■ **Work to be completed**
Your answer should reproduce every line of the material in which the word "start" occurs.

■ **Recorded data**
════════
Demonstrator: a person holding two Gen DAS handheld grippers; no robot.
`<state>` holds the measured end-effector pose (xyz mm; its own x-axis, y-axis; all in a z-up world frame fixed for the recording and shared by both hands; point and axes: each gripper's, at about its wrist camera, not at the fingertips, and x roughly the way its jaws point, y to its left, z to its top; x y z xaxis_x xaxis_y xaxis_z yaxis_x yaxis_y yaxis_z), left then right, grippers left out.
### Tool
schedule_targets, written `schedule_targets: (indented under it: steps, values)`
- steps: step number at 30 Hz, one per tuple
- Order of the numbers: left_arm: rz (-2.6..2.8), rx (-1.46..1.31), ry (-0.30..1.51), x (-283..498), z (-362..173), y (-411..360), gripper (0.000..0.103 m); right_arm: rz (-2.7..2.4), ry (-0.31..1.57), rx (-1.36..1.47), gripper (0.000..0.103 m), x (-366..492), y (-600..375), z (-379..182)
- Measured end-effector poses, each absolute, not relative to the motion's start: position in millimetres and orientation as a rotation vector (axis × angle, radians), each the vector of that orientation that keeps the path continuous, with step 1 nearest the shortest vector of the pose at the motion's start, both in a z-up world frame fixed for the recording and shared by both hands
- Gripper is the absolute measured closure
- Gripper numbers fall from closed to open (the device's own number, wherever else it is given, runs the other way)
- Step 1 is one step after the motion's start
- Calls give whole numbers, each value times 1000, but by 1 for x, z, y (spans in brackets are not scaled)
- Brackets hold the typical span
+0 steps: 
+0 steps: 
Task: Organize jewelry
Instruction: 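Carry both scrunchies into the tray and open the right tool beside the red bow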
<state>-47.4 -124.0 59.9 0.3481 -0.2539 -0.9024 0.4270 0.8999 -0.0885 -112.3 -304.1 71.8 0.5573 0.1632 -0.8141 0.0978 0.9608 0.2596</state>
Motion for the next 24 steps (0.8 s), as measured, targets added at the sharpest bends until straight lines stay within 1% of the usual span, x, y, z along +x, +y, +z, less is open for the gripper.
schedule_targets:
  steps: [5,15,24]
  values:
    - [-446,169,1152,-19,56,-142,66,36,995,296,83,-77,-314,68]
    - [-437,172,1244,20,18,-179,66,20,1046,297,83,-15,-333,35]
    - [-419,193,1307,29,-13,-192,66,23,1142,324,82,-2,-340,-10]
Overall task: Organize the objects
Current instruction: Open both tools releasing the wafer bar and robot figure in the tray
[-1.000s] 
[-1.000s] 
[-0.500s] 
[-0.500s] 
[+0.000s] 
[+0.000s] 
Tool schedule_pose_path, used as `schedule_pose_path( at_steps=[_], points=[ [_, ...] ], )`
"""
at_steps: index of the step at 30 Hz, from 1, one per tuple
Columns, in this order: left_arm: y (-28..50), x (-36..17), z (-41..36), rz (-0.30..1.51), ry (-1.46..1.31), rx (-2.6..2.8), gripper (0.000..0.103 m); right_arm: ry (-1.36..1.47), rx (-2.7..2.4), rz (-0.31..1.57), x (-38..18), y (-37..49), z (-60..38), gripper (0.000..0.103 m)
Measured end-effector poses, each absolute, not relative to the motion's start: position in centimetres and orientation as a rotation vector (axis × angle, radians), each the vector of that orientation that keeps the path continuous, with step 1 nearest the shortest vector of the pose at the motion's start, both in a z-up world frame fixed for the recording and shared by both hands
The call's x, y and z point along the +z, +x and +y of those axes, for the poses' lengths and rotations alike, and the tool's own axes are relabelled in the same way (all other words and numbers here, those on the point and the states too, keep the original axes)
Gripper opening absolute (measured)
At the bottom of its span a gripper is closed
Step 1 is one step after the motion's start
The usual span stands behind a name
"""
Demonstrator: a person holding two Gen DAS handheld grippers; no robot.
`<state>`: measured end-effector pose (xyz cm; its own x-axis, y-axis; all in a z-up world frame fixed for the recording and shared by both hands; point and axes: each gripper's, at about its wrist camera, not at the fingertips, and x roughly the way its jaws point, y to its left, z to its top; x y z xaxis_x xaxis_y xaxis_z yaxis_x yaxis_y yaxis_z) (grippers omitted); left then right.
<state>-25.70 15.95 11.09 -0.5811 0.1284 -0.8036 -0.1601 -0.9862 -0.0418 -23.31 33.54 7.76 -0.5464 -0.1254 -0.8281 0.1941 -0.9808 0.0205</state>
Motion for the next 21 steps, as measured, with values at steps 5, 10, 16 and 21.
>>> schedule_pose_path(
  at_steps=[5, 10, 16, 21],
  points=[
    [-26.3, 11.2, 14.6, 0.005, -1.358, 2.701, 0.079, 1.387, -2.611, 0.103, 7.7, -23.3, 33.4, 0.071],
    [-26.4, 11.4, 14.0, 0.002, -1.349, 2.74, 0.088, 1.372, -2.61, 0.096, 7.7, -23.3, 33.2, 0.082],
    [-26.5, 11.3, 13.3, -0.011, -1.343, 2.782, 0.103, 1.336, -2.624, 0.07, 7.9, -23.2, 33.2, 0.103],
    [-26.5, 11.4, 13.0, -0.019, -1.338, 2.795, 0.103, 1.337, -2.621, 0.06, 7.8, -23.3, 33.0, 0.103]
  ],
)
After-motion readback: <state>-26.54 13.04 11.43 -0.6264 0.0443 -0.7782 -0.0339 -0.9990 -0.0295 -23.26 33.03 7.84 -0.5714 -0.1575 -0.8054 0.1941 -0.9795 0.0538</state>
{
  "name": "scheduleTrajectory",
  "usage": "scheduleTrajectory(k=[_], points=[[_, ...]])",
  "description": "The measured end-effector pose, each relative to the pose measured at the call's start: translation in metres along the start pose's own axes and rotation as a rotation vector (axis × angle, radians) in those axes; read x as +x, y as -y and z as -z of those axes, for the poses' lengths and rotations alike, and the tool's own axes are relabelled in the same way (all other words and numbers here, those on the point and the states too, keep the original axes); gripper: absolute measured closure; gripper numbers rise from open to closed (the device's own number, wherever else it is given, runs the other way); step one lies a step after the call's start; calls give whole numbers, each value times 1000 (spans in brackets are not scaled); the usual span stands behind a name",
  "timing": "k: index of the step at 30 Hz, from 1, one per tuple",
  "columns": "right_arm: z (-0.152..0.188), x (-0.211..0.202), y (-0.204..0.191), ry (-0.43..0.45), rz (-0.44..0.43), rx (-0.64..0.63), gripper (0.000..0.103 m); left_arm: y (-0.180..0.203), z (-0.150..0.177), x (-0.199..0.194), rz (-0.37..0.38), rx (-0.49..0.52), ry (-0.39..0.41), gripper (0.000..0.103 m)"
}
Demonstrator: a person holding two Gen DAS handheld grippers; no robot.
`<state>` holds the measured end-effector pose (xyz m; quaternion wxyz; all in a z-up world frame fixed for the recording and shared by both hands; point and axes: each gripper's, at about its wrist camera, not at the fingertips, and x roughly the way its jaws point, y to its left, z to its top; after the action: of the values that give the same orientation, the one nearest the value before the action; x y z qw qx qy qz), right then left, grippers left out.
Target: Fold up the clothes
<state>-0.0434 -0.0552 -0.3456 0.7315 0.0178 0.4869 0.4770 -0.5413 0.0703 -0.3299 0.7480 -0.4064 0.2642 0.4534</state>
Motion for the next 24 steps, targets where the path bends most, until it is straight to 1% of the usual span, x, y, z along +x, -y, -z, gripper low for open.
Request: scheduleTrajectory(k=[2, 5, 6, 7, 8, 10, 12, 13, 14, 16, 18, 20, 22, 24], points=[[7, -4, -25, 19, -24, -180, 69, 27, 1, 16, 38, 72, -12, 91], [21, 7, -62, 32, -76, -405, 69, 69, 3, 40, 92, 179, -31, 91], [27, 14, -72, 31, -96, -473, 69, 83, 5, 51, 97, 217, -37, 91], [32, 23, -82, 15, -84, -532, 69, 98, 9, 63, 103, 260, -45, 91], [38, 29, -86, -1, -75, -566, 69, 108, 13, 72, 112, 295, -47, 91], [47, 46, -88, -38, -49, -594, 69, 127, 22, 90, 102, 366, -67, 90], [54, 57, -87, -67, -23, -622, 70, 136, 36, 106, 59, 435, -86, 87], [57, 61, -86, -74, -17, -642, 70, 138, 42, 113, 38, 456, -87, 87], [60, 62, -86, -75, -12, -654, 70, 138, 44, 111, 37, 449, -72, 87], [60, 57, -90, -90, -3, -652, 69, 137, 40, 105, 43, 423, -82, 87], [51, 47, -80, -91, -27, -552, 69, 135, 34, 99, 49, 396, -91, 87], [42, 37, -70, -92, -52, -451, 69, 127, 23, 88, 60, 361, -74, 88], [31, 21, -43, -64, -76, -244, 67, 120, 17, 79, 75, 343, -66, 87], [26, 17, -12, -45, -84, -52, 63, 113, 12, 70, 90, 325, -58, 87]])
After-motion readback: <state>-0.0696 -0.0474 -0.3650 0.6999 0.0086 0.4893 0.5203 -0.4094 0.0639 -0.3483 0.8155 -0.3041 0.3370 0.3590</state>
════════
■ **Task solution**
- Measured end-effector poses, each absolute, not relative to the motion's start: position in millimetres and orientation as a rotation vector (axis × angle, radians), each the vector of that orientation that keeps the path continuous, with step 1 nearest the shortest vector of the pose at the motion's start, both in a z-up world frame fixed for the recording and shared by both hands
- Step 1 is one step after the motion's start
Measured end-effector poses, each absolute, not relative to the motion's start: position in centimetres and orientation as a rotation vector (axis × angle, radians), each the vector of that orientation that keeps the path continuous, with step 1 nearest the shortest vector of the pose at the motion's start, both in a z-up world frame fixed for the recording and shared by both hands
Step 1 is one step after the motion's start
  "description": "The measured end-effector pose, each relative to the pose measured at the call's start: translation in metres along the start pose's own axes and rotation as a rotation vector (axis × angle, radians) in those axes; read x as +x, y as -y and z as -z of those axes, for the poses' lengths and rotations alike, and the tool's own axes are relabelled in the same way (all other words and numbers here, those on the point and the states too, keep the original axes); gripper: absolute measured closure; gripper numbers rise from open to closed (the device's own number, wherever else it is given, runs the other way); step one lies a step after the call's start; calls give whole numbers, each value times 1000 (spans in brackets are not scaled); the usual span stands behind a name",

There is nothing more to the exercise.